# What you will do:
Return every line below as is, leaving out the pictures.

# Source data:

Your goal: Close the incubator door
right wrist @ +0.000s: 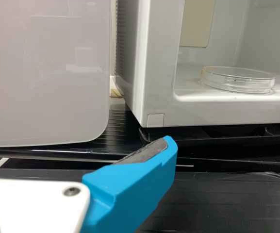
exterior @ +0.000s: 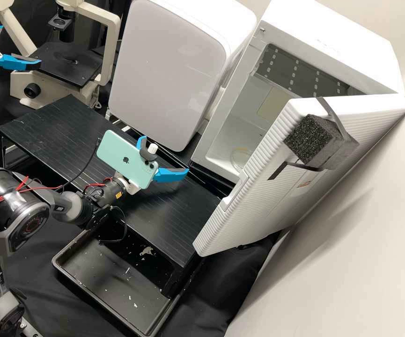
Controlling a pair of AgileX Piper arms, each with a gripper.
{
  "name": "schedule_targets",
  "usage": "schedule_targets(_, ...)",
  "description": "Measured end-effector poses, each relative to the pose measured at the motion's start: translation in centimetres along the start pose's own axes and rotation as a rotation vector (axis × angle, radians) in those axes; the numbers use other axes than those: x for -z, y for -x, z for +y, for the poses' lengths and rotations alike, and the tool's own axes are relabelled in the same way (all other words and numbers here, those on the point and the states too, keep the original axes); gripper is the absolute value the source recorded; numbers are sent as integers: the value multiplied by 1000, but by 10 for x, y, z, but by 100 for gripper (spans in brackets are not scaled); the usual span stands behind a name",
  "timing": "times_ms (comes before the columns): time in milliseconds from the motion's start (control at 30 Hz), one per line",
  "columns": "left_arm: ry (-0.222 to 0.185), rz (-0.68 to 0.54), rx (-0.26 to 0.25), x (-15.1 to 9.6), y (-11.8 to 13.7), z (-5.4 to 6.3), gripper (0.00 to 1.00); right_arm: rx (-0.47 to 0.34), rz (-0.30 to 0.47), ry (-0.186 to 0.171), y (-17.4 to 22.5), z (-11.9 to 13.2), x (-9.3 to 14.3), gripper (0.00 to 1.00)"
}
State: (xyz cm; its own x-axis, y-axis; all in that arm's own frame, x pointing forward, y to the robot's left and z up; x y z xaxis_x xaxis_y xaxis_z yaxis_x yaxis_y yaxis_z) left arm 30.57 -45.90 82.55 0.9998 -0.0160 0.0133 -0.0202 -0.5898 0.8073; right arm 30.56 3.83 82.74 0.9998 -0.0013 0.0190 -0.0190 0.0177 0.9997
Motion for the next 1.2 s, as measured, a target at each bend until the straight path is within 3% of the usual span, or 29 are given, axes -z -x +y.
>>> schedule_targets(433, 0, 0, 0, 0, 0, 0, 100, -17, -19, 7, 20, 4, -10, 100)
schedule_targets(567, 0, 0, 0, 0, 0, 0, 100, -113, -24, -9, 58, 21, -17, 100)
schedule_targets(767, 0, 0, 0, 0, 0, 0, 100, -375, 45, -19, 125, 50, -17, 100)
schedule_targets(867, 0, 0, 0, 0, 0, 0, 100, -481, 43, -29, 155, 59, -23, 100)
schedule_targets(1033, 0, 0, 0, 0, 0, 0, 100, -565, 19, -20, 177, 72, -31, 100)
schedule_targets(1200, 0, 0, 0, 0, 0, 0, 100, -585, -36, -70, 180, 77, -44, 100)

# Result of this exercise:
Your goal: Close the incubator door
right wrist @ +0.000s: 
exterior @ +0.000s: 
Controlling a pair of AgileX Piper arms, each with a gripper.
{
  "name": "schedule_targets",
  "usage": "schedule_targets(_, ...)",
  "description": "Measured end-effector poses, each relative to the pose measured at the motion's start: translation in centimetres along the start pose's own axes and rotation as a rotation vector (axis × angle, radians) in those axes; the numbers use other axes than those: x for -z, y for -x, z for +y, for the poses' lengths and rotations alike, and the tool's own axes are relabelled in the same way (all other words and numbers here, those on the point and the states too, keep the original axes); gripper is the absolute value the source recorded; numbers are sent as integers: the value multiplied by 1000, but by 10 for x, y, z, but by 100 for gripper (spans in brackets are not scaled); the usual span stands behind a name",
  "timing": "times_ms (comes before the columns): time in milliseconds from the motion's start (control at 30 Hz), one per line",
  "columns": "left_arm: ry (-0.222 to 0.185), rz (-0.68 to 0.54), rx (-0.26 to 0.25), x (-15.1 to 9.6), y (-11.8 to 13.7), z (-5.4 to 6.3), gripper (0.00 to 1.00); right_arm: rx (-0.47 to 0.34), rz (-0.30 to 0.47), ry (-0.186 to 0.171), y (-17.4 to 22.5), z (-11.9 to 13.2), x (-9.3 to 14.3), gripper (0.00 to 1.00)"
}
State: (xyz cm; its own x-axis, y-axis; all in that arm's own frame, x pointing forward, y to the robot's left and z up; x y z xaxis_x xaxis_y xaxis_z yaxis_x yaxis_y yaxis_z) left arm 30.57 -45.90 82.55 0.9998 -0.0160 0.0133 -0.0202 -0.5898 0.8073; right arm 30.56 3.83 82.74 0.9998 -0.0013 0.0190 -0.0190 0.0177 0.9997
Motion for the next 1.2 s, as measured, a target at each bend until the straight path is within 3% of the usual span, or 29 are given, axes -z -x +y.
>>> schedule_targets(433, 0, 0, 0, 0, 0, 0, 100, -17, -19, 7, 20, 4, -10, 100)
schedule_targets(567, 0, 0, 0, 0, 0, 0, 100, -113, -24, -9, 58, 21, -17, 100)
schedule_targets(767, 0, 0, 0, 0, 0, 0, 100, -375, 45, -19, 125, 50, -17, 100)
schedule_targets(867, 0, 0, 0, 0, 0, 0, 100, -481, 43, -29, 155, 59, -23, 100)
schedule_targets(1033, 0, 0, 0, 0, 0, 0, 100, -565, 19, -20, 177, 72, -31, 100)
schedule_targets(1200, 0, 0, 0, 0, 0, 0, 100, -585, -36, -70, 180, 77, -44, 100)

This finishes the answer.